[Provided data Boundary: Start]

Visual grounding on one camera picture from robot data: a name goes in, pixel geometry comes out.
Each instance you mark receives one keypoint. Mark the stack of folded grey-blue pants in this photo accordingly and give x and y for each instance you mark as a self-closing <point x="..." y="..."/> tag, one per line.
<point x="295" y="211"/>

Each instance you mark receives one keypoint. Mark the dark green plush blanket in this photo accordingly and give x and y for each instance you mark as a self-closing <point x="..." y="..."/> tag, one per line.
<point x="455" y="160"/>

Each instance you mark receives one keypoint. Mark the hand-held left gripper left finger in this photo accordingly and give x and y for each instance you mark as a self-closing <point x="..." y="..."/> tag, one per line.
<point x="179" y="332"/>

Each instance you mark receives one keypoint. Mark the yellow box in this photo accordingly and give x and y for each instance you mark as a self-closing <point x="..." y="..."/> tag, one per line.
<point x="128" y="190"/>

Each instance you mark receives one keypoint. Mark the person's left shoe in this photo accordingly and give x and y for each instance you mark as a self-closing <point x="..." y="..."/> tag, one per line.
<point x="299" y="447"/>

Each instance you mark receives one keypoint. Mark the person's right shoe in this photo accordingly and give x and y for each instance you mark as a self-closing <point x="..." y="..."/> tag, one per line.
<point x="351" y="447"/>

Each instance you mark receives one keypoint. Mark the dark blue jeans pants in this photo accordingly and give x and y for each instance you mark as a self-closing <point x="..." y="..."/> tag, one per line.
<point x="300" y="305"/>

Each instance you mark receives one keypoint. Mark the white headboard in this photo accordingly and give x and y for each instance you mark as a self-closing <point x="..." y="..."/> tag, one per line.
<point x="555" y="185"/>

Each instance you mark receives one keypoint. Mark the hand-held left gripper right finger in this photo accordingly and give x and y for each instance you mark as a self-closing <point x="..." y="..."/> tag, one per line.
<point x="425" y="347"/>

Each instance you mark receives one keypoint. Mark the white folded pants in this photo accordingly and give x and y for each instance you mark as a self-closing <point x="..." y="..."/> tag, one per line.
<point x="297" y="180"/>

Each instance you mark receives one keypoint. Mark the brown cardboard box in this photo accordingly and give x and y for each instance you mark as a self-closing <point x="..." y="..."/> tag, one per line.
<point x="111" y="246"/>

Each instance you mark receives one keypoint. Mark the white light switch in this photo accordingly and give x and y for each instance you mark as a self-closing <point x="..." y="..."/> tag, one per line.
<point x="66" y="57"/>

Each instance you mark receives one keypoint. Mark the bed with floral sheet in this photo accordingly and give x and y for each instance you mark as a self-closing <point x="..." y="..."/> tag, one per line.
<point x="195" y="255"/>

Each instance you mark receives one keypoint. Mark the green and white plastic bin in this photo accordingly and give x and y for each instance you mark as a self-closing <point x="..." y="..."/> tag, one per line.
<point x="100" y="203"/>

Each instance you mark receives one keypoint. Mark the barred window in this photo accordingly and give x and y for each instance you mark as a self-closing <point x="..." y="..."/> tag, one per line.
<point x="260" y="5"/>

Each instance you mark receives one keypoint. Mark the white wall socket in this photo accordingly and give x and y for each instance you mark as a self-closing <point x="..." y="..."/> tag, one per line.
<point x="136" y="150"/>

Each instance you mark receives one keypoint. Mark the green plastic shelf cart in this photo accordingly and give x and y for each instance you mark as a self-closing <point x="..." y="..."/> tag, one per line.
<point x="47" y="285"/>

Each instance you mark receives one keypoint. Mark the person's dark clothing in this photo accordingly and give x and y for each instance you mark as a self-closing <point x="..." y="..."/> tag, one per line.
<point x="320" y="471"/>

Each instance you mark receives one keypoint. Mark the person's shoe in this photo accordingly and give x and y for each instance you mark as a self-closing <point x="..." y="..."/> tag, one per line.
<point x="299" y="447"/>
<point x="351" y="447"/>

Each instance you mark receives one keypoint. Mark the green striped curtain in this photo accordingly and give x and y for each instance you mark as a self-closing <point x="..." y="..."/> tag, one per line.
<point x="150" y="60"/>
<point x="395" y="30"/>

[Provided data Boundary: End]

◆ **About this exercise**
As the exercise requires, copy out the data shown above word for word.

◆ **Final answer**
Visual grounding on one camera picture from robot data: a name goes in, pixel geometry comes out.
Each instance you mark receives one keypoint. Mark the stack of folded grey-blue pants in this photo accordingly and give x and y for each instance you mark as a self-closing <point x="..." y="..."/> tag, one per line.
<point x="295" y="211"/>

Each instance you mark receives one keypoint. Mark the dark green plush blanket in this photo accordingly and give x and y for each instance you mark as a self-closing <point x="..." y="..."/> tag, one per line.
<point x="455" y="160"/>

Each instance you mark receives one keypoint. Mark the hand-held left gripper left finger in this photo accordingly and give x and y for each instance you mark as a self-closing <point x="..." y="..."/> tag, one per line.
<point x="179" y="332"/>

Each instance you mark receives one keypoint. Mark the yellow box in this photo accordingly and give x and y for each instance you mark as a self-closing <point x="..." y="..."/> tag, one per line.
<point x="128" y="190"/>

Each instance you mark receives one keypoint. Mark the person's left shoe in this photo accordingly and give x and y for each instance you mark as a self-closing <point x="..." y="..."/> tag, one per line.
<point x="299" y="447"/>

Each instance you mark receives one keypoint. Mark the person's right shoe in this photo accordingly and give x and y for each instance you mark as a self-closing <point x="..." y="..."/> tag, one per line.
<point x="351" y="447"/>

Each instance you mark receives one keypoint. Mark the dark blue jeans pants in this photo accordingly and give x and y for each instance you mark as a self-closing <point x="..." y="..."/> tag, one per line.
<point x="300" y="305"/>

Each instance you mark receives one keypoint. Mark the white headboard in this photo accordingly and give x and y for each instance you mark as a self-closing <point x="..." y="..."/> tag, one per line.
<point x="555" y="185"/>

Each instance you mark receives one keypoint. Mark the hand-held left gripper right finger in this photo accordingly and give x and y for each instance you mark as a self-closing <point x="..." y="..."/> tag, one per line.
<point x="425" y="347"/>

Each instance you mark receives one keypoint. Mark the white folded pants in this photo accordingly and give x and y for each instance you mark as a self-closing <point x="..." y="..."/> tag, one per line.
<point x="297" y="180"/>

Each instance you mark receives one keypoint. Mark the brown cardboard box in this photo accordingly and give x and y for each instance you mark as a self-closing <point x="..." y="..."/> tag, one per line.
<point x="111" y="246"/>

Each instance you mark receives one keypoint. Mark the white light switch in this photo accordingly and give x and y for each instance you mark as a self-closing <point x="..." y="..."/> tag, one per line.
<point x="66" y="57"/>

Each instance you mark receives one keypoint. Mark the bed with floral sheet in this photo accordingly and give x and y for each instance you mark as a self-closing <point x="..." y="..."/> tag, one per line.
<point x="195" y="255"/>

Each instance you mark receives one keypoint. Mark the green and white plastic bin in this photo accordingly and give x and y for each instance you mark as a self-closing <point x="..." y="..."/> tag, one per line.
<point x="100" y="203"/>

Each instance you mark receives one keypoint. Mark the barred window in this photo accordingly and give x and y for each instance you mark as a self-closing <point x="..." y="..."/> tag, one per line.
<point x="260" y="5"/>

Each instance you mark receives one keypoint. Mark the white wall socket in this photo accordingly and give x and y for each instance you mark as a self-closing <point x="..." y="..."/> tag, one per line.
<point x="136" y="150"/>

Each instance you mark receives one keypoint. Mark the green plastic shelf cart in this photo accordingly and give x and y for each instance you mark as a self-closing <point x="..." y="..."/> tag, one per line.
<point x="47" y="285"/>

Each instance you mark receives one keypoint. Mark the person's dark clothing in this photo accordingly and give x and y for each instance you mark as a self-closing <point x="..." y="..."/> tag, one per line.
<point x="320" y="471"/>

Each instance you mark receives one keypoint. Mark the person's shoe in this photo accordingly and give x and y for each instance you mark as a self-closing <point x="..." y="..."/> tag, one per line.
<point x="299" y="447"/>
<point x="351" y="447"/>

Each instance you mark receives one keypoint. Mark the green striped curtain in this photo accordingly and give x and y for each instance you mark as a self-closing <point x="..." y="..."/> tag, one per line.
<point x="150" y="60"/>
<point x="395" y="30"/>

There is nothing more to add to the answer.